Anyway, racing was actually great, though I could never get into my right mental mindset. I did well to set my pace and keep my pace, avoiding the mistake of coming out too quickly. Fortunately, my run pace and my very fast walk pace are pretty similar, so my time was consistent throughout the day. But I only ever run alone, so I found it really distracting to have so many people around me. I guess it’s just live and learn- next time I know I’ll be more prepared.
Along the route, I loved the drumming groups, the bands, the choir, a random lady giving out oranges (there’s no official food on the course)…And I thought I was hallucinating when I saw this…
I genuinely appreciated the support of everyone yelling and cheering, all the high-fives. There was a group of 7th grade students running, and I passed one of their teachers who yelled such heart-felt, proud support it nearly brought me to tears. As tired as I was, I always went out of my way to cross the course to give a child a high-five if they were standing there with their hands out.
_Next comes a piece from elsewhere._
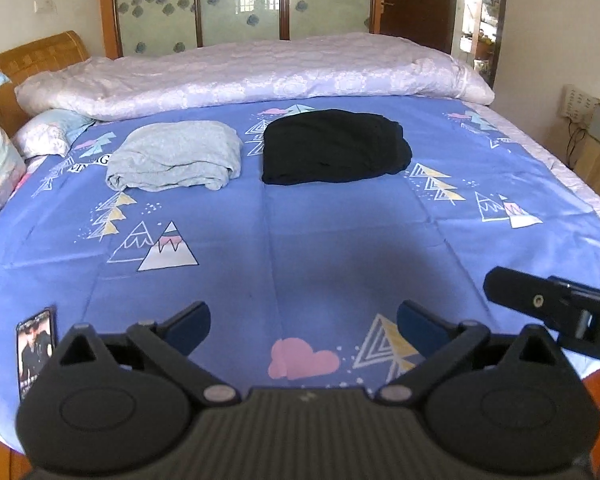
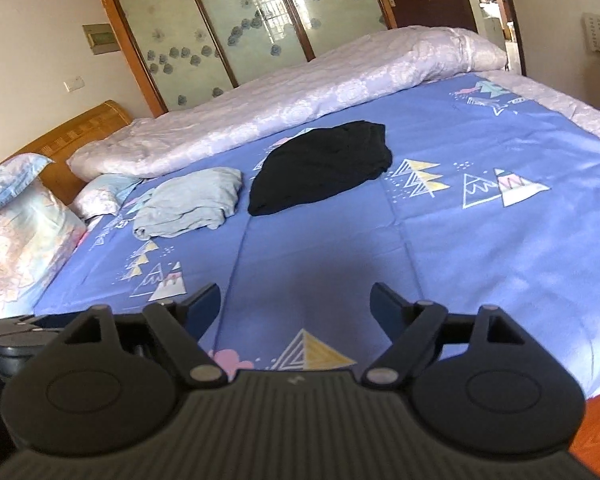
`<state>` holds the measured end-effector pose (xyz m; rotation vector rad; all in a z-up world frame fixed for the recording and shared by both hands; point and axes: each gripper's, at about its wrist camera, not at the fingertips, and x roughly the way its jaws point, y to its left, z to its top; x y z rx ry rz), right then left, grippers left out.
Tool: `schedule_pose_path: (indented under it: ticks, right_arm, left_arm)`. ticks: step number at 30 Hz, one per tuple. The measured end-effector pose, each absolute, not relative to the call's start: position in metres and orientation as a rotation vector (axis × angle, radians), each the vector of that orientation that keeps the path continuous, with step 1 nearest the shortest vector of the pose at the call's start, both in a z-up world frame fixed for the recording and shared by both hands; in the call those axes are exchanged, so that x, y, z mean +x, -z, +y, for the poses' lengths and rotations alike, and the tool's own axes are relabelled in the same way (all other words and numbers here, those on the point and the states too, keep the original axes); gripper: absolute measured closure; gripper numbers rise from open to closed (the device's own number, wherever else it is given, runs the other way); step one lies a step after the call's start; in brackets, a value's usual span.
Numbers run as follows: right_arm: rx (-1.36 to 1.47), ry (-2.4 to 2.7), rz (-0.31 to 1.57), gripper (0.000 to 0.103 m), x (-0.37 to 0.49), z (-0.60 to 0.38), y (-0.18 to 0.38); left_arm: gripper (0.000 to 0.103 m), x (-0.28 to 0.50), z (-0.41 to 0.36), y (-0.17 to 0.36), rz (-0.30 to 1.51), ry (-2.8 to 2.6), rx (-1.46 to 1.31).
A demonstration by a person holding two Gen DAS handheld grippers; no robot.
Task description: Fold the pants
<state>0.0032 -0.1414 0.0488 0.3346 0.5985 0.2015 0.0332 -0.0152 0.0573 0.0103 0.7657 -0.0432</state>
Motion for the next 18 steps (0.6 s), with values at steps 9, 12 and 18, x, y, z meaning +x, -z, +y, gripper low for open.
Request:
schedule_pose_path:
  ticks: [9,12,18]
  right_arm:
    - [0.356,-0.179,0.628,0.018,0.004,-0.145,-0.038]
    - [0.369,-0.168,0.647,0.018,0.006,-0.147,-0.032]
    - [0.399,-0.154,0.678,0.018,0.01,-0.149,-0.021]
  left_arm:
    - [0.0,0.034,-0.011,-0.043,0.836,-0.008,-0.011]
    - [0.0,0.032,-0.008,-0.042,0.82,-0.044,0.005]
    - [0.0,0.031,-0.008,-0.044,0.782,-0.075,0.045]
At one point as I was running, I noticed a heavy-set person in front of me. I had stopped to pee (which added easily 10 minutes to my time). I got it into my head to make a judgement that I would feel badly about myself if someone so heavyset was going to finish in front of me, even though we were miles from the finish line. So, I passed him. And I felt awful. I immediately loathed my thoughts and my intention, that now this person, who was clearly working so hard and accomplishing so much, was now one more person back because I was selfish and prideful. I resolved to not do that again, to not race in front of someone just to try to make myself feel better. To pass someone is to pass someone, but to do it because I thought it was a reflection of my ability, terrible.
However, I was sure as HELL not finishing behind the guy who did it on crutches, so I passed him before the finish line. I don’t actually know if he did the whole thing on crutches, but I don’t care.
I finished the race with plenty still in my tank. I made my all-too-common mistake of not pushing myself hard enough during the event because I wanted so badly to make sure I finished, that I didn’t excel as much as I wanted to. I crossed the finish line, got my medal, and grabbed some water. I was surprised how much I felt like I could still run. My legs were sore, but otherwise, I felt great. Fantastic even.
-Being ballsy enough to go run a 10-mile race. So many people I know would never consider such an undertaking and though I’m slow, I’m still dumb enough to try
-Time with my Philly girls who were so supportive and awesome and incredible
-The horses on the sidewalk
-Running with amazing people around me who were so encouraging to everyone
-The woman running in her do-rag, flip flops and pajama bottoms, who I then realized was chasing her very fast 3-year old son who had gotten onto the course and was having the time of his life. She chased him easily a mile!
- I wish I had kept the tiara on. No one ran with any flair, that’s just not cool.
-A large group of people farted just as we started running. Seriously, it could’ve choked the horse
-People fart all along the course as they run. This became at times painfully apparent
-Being tagged, “Jen Low-maintenace” and Jen Yuan self-tagging, “Jen Lo Mein”
-Lines for the bathrooms. It never occurred to me to factor so much time into my already-slim margins in order to pee. Psychologically it made me not drink as much as I needed because I didn’t want to stop again
-Bothering to wear my headphones for music. I should have left them at home, I didn’t need the music and it stopped me from cooling off in the hydrants
In hindsight, I should have trained more, of course. But, I’m still proud of myself and I’m still looking forward to next year.